▸ **Your task**:
Say how many lines in the material below include "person". The answer is the number alone.

---

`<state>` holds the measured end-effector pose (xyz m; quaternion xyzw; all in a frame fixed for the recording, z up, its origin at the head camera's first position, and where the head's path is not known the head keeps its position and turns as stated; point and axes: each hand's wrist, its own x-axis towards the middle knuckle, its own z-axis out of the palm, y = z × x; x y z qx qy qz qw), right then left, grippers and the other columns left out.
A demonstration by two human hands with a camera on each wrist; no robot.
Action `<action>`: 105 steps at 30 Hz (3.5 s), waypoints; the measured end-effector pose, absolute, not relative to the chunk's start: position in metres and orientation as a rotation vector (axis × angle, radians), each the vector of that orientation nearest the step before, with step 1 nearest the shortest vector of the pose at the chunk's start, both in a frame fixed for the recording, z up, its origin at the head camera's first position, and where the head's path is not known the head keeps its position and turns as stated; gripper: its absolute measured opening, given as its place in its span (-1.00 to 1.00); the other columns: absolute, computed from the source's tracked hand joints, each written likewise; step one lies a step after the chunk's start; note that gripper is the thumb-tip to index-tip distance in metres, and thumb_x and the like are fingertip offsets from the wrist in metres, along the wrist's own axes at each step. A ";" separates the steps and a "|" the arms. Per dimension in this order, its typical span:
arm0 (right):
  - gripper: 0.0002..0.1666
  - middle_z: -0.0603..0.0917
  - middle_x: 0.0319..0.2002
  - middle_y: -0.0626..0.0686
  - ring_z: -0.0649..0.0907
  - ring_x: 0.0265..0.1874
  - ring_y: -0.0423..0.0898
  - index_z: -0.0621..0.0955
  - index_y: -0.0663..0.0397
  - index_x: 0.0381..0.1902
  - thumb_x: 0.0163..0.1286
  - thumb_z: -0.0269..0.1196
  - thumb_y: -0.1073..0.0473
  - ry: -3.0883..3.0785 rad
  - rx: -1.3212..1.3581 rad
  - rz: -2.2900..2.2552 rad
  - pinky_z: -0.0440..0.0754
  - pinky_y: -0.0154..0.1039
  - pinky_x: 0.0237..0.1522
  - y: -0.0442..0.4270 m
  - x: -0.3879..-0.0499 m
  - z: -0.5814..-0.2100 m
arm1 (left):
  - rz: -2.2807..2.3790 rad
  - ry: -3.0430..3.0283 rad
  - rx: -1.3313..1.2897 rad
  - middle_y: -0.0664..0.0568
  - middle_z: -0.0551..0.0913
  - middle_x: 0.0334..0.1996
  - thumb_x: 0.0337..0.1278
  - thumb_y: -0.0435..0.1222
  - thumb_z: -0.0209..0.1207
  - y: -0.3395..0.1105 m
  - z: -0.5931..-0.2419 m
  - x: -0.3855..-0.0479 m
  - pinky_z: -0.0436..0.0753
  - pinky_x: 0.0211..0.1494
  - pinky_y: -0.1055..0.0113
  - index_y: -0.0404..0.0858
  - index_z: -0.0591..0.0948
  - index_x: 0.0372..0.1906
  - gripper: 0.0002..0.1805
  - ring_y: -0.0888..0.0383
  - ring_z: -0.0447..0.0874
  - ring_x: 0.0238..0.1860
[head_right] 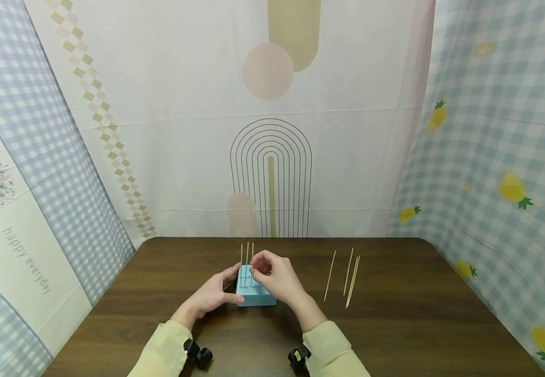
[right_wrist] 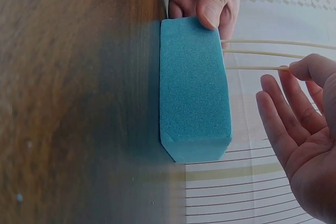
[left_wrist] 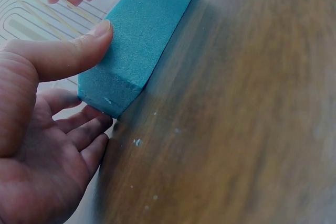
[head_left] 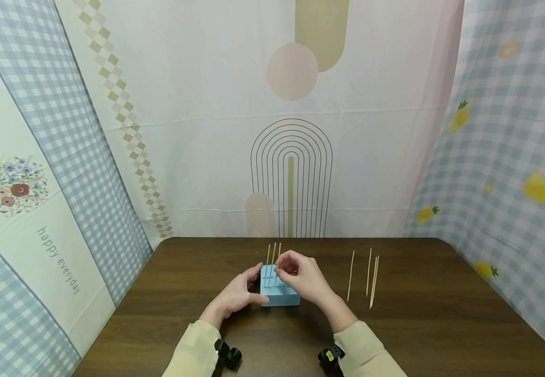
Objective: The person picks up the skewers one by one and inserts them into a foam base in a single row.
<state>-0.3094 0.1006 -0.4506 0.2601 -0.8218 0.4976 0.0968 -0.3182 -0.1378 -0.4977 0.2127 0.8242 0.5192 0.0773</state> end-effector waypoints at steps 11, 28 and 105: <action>-0.87 0.77 -0.27 -0.14 0.72 -0.31 -0.17 0.70 -0.02 -0.14 0.45 0.43 0.30 -2.429 0.794 1.455 0.72 -0.29 -0.18 0.100 -0.312 -0.443 | 1.556 2.479 0.646 -0.34 0.22 0.63 0.12 -0.28 0.55 -0.140 -0.494 -0.321 0.21 0.60 -0.23 -0.40 0.16 0.69 0.12 -0.32 0.19 0.61; -0.83 0.79 -0.20 -0.09 0.75 -0.20 -0.13 0.71 0.05 -0.06 0.45 0.43 0.31 -2.461 0.761 1.475 0.73 -0.24 -0.11 0.105 -0.310 -0.442 | 1.564 2.482 0.639 -0.35 0.23 0.62 0.12 -0.28 0.55 -0.143 -0.495 -0.317 0.22 0.59 -0.26 -0.40 0.17 0.68 0.12 -0.33 0.21 0.60; -0.37 0.59 -0.19 0.31 0.67 -0.45 -0.11 0.49 0.61 0.10 0.03 0.43 0.56 -2.747 -0.453 1.641 0.79 -0.22 -0.31 0.315 -0.331 -0.475 | 1.537 2.466 0.657 -0.39 0.25 0.61 0.09 -0.32 0.57 -0.139 -0.500 -0.313 0.22 0.58 -0.26 -0.44 0.16 0.68 0.13 -0.34 0.21 0.60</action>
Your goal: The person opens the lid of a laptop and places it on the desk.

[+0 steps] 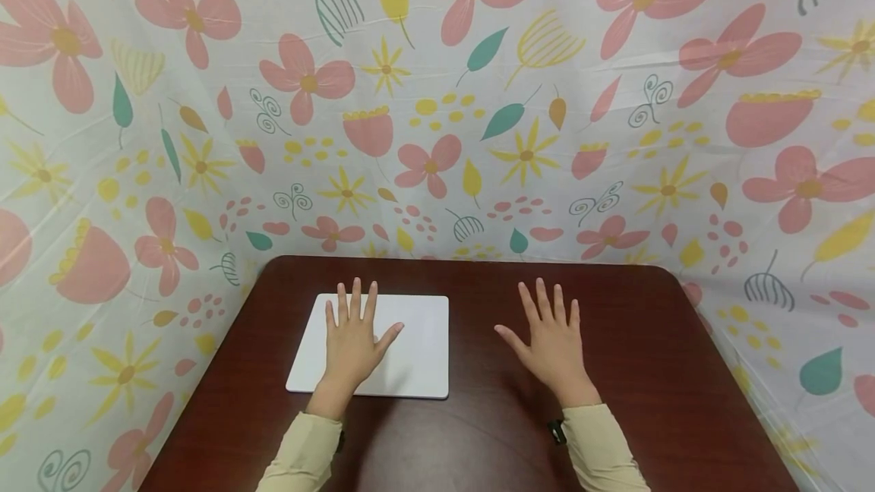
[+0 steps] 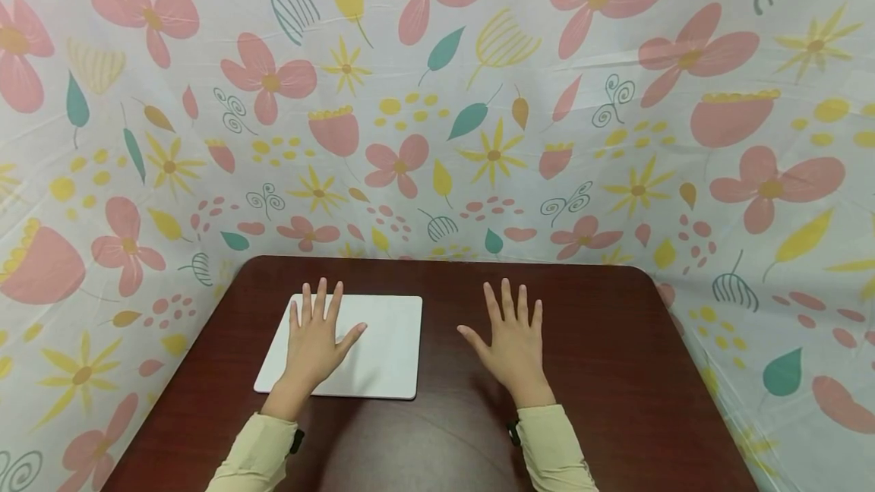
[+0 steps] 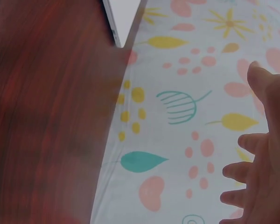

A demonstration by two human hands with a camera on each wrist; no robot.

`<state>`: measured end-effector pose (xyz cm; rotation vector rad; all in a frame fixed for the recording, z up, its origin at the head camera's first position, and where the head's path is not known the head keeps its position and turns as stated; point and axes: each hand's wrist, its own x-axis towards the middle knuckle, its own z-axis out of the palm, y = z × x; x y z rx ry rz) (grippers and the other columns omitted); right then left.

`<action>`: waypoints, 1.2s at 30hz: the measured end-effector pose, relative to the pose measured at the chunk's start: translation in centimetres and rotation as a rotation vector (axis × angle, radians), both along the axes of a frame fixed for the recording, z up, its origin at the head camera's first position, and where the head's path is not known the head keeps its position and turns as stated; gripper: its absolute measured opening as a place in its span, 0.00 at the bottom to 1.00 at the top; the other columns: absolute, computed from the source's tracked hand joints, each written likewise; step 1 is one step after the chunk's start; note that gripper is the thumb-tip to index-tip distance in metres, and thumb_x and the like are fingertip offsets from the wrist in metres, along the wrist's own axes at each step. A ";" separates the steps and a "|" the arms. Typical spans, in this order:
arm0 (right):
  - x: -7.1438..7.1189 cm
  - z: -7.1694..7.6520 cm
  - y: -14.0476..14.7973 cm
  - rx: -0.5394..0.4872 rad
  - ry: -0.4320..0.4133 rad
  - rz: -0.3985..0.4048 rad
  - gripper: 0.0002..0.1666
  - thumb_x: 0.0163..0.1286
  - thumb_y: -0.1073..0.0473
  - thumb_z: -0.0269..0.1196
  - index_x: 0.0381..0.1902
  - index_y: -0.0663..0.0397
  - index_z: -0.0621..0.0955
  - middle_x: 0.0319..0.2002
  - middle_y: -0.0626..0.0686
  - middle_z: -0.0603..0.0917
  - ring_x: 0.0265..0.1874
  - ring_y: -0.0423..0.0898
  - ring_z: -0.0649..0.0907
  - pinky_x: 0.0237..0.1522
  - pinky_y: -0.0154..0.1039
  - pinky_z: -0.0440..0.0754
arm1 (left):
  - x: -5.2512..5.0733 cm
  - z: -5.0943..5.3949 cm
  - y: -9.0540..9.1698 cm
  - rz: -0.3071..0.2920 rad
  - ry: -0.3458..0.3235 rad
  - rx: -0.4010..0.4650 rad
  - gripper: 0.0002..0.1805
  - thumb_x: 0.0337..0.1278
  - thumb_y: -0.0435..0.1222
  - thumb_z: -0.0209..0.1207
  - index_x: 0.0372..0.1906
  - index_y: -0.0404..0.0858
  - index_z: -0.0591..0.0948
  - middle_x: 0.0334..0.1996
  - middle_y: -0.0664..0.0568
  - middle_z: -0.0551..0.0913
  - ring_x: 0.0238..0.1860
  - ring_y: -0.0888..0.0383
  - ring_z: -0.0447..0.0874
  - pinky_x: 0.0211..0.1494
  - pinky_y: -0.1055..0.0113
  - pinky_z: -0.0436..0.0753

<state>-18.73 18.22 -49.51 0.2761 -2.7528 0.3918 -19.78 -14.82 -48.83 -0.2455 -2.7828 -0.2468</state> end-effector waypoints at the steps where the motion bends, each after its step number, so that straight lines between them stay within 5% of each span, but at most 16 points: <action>1: -0.1 0.0 -0.2 0.000 -0.005 0.001 0.53 0.62 0.29 0.57 0.76 0.48 0.55 0.74 0.62 0.53 0.74 0.63 0.46 0.68 0.66 0.42 | 0.0 0.0 0.0 0.001 0.001 0.003 0.47 0.61 0.64 0.49 0.76 0.41 0.55 0.75 0.39 0.48 0.75 0.38 0.36 0.70 0.37 0.47; 23: -0.6 -0.3 -3.3 -0.082 -0.047 0.064 0.50 0.66 0.30 0.53 0.76 0.50 0.54 0.74 0.64 0.53 0.73 0.65 0.50 0.69 0.64 0.49 | -0.1 0.0 -1.5 0.043 0.005 0.100 0.44 0.63 0.60 0.50 0.74 0.37 0.57 0.73 0.37 0.54 0.75 0.39 0.41 0.72 0.40 0.46; 36: -1.5 -1.6 -6.2 -0.130 -0.057 0.121 0.48 0.68 0.33 0.54 0.75 0.55 0.57 0.73 0.64 0.57 0.72 0.62 0.55 0.68 0.63 0.54 | -0.3 -0.6 -3.9 0.098 0.021 0.180 0.42 0.65 0.56 0.52 0.73 0.32 0.58 0.72 0.33 0.56 0.73 0.35 0.45 0.71 0.40 0.49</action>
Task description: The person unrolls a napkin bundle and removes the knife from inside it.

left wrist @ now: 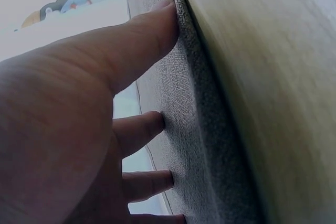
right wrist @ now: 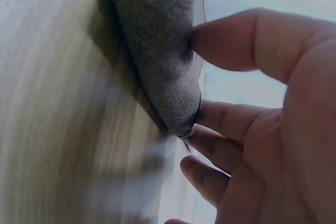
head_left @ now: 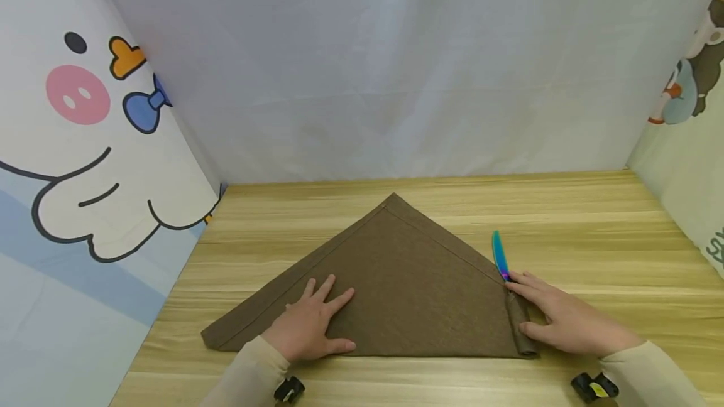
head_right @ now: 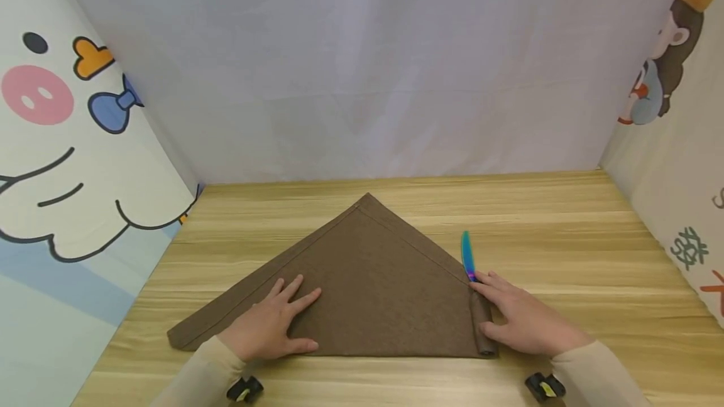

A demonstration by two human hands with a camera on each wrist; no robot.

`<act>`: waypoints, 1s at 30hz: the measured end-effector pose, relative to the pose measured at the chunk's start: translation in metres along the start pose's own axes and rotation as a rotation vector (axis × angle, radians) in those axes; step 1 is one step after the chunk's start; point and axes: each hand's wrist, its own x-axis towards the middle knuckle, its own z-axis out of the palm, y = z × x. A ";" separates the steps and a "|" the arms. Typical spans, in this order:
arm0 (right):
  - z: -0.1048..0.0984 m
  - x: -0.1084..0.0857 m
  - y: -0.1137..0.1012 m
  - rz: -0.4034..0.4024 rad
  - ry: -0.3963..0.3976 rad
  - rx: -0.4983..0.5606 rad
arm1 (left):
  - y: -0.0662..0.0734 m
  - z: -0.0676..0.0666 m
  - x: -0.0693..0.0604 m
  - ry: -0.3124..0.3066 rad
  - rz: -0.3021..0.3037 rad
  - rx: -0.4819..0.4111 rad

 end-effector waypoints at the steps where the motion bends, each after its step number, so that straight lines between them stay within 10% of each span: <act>1: 0.001 0.000 -0.001 -0.009 0.006 -0.009 | 0.000 0.000 -0.001 0.000 0.000 -0.002; 14: 0.020 0.009 -0.027 -0.079 0.036 -0.093 | 0.002 -0.002 -0.001 -0.002 -0.003 0.014; 30: 0.015 0.000 -0.008 -0.021 0.047 -0.103 | -0.003 -0.002 -0.003 0.006 -0.013 -0.009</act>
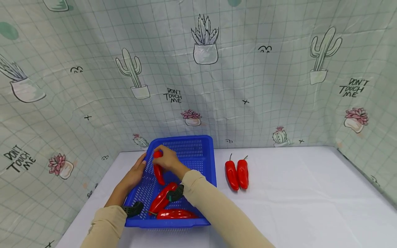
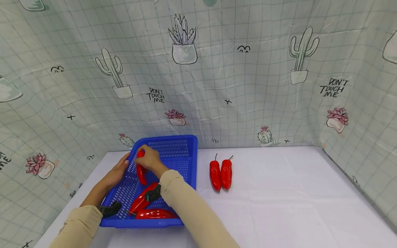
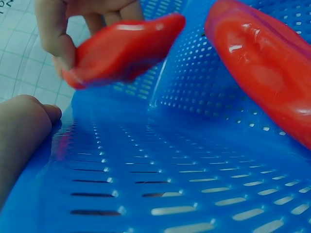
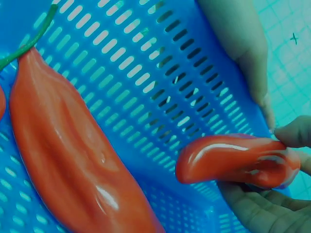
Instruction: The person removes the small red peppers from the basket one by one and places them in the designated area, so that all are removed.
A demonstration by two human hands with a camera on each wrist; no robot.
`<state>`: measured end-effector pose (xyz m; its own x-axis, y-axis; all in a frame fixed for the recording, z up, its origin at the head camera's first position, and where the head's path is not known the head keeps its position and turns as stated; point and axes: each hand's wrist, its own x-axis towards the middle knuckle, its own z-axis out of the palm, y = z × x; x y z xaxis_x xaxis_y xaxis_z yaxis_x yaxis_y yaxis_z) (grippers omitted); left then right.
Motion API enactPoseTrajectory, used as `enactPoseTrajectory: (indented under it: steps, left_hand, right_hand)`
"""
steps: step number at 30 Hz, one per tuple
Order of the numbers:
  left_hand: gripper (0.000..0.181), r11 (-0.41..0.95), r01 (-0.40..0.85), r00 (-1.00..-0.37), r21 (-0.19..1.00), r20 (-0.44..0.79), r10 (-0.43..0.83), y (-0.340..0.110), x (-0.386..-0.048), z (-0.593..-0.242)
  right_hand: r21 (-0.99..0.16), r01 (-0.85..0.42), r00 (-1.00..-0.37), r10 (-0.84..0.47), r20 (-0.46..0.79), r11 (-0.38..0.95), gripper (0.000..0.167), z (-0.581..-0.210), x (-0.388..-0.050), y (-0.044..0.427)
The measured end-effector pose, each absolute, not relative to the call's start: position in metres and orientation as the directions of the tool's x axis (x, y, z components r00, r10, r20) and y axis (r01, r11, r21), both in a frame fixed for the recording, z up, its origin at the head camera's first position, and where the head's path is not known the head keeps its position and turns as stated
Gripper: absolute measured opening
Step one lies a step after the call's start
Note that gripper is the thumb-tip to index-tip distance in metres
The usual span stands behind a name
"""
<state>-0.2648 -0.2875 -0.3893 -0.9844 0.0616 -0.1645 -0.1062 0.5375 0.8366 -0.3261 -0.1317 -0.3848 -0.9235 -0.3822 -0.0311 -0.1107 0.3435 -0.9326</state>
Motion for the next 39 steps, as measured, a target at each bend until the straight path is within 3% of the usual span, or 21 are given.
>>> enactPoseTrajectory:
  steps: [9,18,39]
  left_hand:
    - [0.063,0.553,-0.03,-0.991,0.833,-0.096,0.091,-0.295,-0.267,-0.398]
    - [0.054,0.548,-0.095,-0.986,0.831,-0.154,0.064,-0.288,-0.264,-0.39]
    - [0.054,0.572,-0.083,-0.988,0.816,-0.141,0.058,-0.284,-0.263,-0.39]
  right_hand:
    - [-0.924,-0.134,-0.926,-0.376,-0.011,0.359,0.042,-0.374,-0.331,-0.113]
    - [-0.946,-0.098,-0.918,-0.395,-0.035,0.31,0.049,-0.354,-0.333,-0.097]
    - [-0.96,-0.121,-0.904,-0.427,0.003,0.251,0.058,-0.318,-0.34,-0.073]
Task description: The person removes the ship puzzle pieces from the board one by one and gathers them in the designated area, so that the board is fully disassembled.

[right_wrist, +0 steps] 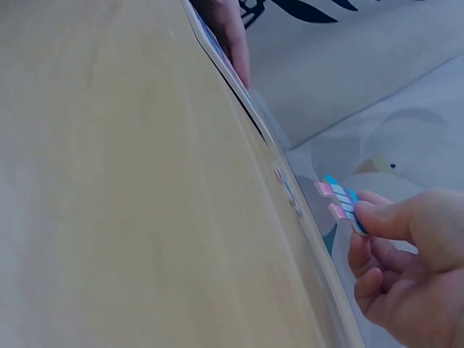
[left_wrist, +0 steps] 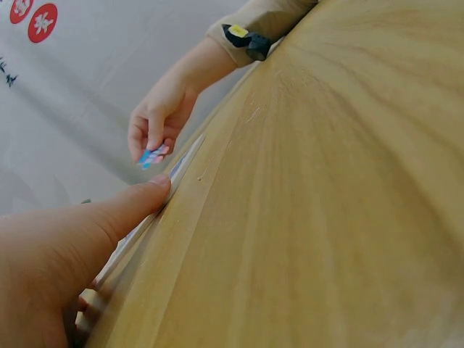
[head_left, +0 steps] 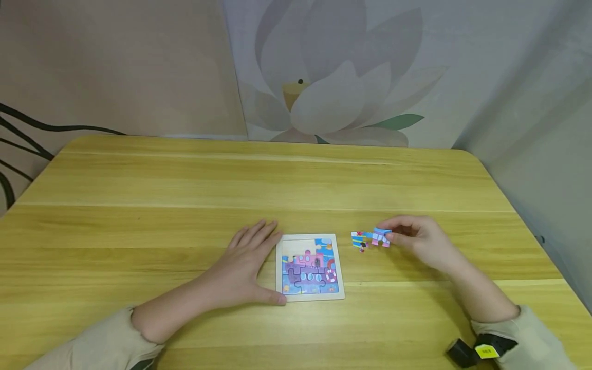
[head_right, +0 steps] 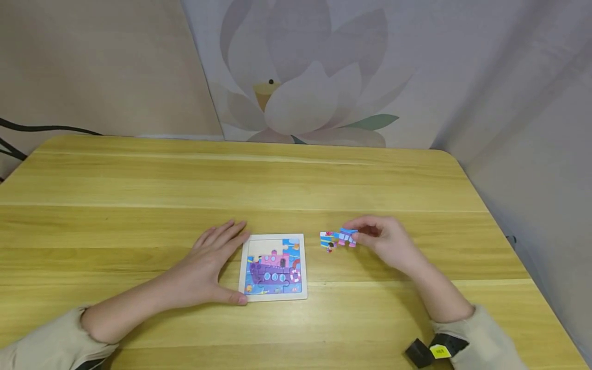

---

▸ **Response**:
5